Las maniobras políticas estratégicas detrás de la IRA son evidentes. Sus compromisos de gasto se alinean con objetivos medioambientales esenciales, mientras que sus aumentos de impuestos previstos están diseñados para apaciguar a los halcones fiscales. En esencia, se trata de un presupuesto expansivo camuflado de austeridad.
Este paquete contiene el germen de una buena idea conocida como el multiplicador del presupuesto equilibrado: un aumento del gasto público inyectará más demanda en la economía de la que se retirará con un aumento igual de los impuestos, ya que parte del dinero detraído por el impuesto se habría ahorrado, no gastado. Esta es una respuesta decisiva a la simple tesis del “crowding out”. Pero el multiplicador del presupuesto equilibrado es una pieza de magia keynesiana que no se atreve a pronunciar su nombre.
Los europeos están aún más lejos de tan peligrosos pensamientos. El Mecanismo de Recuperación y Recuperación de la Unión Europea, creado en 2021 para ayudar a las economías del bloque a hacer frente a los efectos de la pandemia del COVID-19, funciona de hecho como un plan de financiación de la deuda, en el que la carga del reembolso recae sobre los futuros contribuyentes.
Al presentar el nuevo plan del Partido Laborista para destinar 28.000 millones de libras (35.600 millones de dólares) adicionales al año a inversiones ecológicas, la Canciller en la sombra del Reino Unido, Rachel Reeves, subrayó su adhesión a las “reglas fiscales”. El plan, afirmó Reeves, sufragaría “el gasto diario mediante la recaudación de impuestos” y reduciría la ratio deuda/PIB del país. Pero no explicó en detalle cómo el aumento del gasto contribuiría a alcanzar estos objetivos.

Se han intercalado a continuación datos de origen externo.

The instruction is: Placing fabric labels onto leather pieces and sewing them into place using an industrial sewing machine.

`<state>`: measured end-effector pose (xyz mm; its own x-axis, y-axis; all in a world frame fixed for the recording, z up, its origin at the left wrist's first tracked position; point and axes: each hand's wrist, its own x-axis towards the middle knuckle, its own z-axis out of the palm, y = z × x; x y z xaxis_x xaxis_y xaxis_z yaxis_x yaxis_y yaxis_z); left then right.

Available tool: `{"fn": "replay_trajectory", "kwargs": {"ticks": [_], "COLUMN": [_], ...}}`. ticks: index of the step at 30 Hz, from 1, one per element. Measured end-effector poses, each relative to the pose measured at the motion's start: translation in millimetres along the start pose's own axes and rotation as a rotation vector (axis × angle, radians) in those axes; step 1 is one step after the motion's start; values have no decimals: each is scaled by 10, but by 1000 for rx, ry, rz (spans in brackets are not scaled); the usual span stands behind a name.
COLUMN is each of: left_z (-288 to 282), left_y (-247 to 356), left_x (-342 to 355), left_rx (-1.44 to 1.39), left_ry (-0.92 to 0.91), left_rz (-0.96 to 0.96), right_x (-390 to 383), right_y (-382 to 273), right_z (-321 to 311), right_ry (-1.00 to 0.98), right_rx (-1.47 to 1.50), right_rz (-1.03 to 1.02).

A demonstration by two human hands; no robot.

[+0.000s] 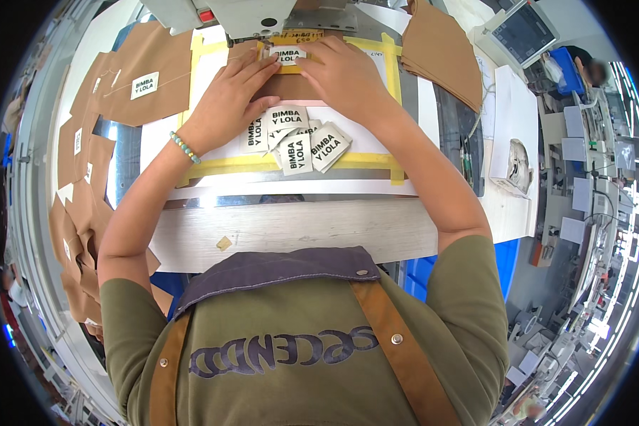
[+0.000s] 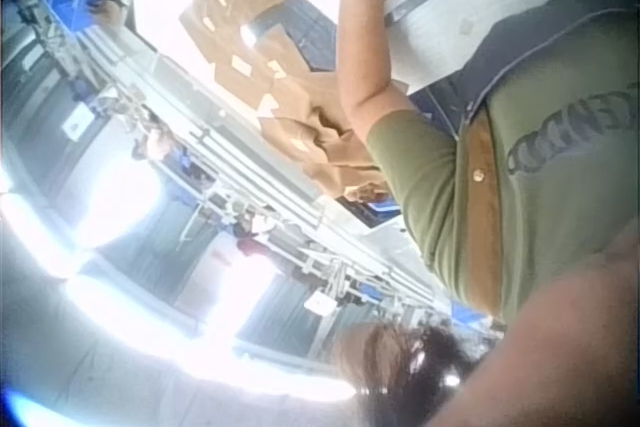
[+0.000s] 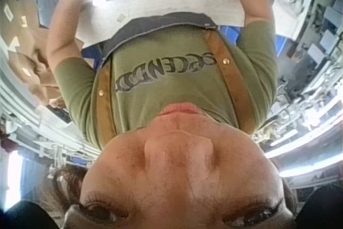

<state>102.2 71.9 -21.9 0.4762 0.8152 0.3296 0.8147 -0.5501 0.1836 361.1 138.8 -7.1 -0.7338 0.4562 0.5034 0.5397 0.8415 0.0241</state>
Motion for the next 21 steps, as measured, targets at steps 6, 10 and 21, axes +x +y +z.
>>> {"fn": "replay_trajectory", "kwargs": {"ticks": [6,10,21], "left_z": [73,51,-31], "left_y": [-90,-120,-319], "left_x": [43,60,71], "left_rx": [-2,-15,-365], "left_ry": [85,32,32], "left_rz": [67,34,-49], "right_x": [-123,-82,59], "right_y": [53,86,72], "right_z": [96,90,253], "right_ry": [-14,-20,-148], "right_rx": [56,115,259], "right_rz": [-7,54,-14]}}
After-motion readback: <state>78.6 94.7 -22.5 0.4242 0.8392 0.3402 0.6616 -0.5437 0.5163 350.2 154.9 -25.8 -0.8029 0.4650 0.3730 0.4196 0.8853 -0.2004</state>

Con el declive del intervencionismo keynesiano, los debates políticos contemporáneos han vuelto al viejo enfrentamiento entre la economía de oferta basada en el mercado y un enfoque de la oferta arraigado en la política industrial. Esto recuerda la división capitalista-socialista de principios del siglo XX. Entonces como ahora, el debate económico se centra en si el gasto privado o el público es más eficaz para generar riqueza y garantizar su distribución equitativa.
La revolución keynesiana sorteó este dilema microeconómico introduciendo un concepto novedoso, la macroeconomía, que hacía hincapié en la insuficiencia de la demanda y no en la ineficiencia de la oferta. Este es el ingrediente que falta hoy en el debate sobre política económica. En consecuencia, los compromisos de inversión pública se enmarcan en unas normas fiscales que presuponen que hacen daño. Los responsables políticos deben demostrar de forma convincente que las políticas industriales que proponen impulsarán el crecimiento y el empleo, para no violar sus propios principios presupuestarios.
El aspecto más preocupante de lo que Reeves denomina “securonomía” es su marcado carácter bélico, que sugiere que el Reino Unido y otros países sólo comercien con sus aliados y deslocalicen el resto de actividades productivas. La naturaleza intrínsecamente proteccionista de las políticas industriales actuales debería hacer reflexionar a la izquierda.
El debate en curso sobre el futuro del capitalismo es sin duda crucial. Las crisis económicas de las dos últimas décadas no fueron sucesos extraños, sino más bien el producto de un sistema profundamente defectuoso y corrupto. Pero reducir el debate político a una elección binaria entre fundamentalismo de mercado y proteccionismo pasa por alto el potencial de liderazgo constructivo. Antes de resignarnos a la inevitabilidad del conflicto capitalista-socialista, haríamos bien en dar otra oportunidad al keynesianismo.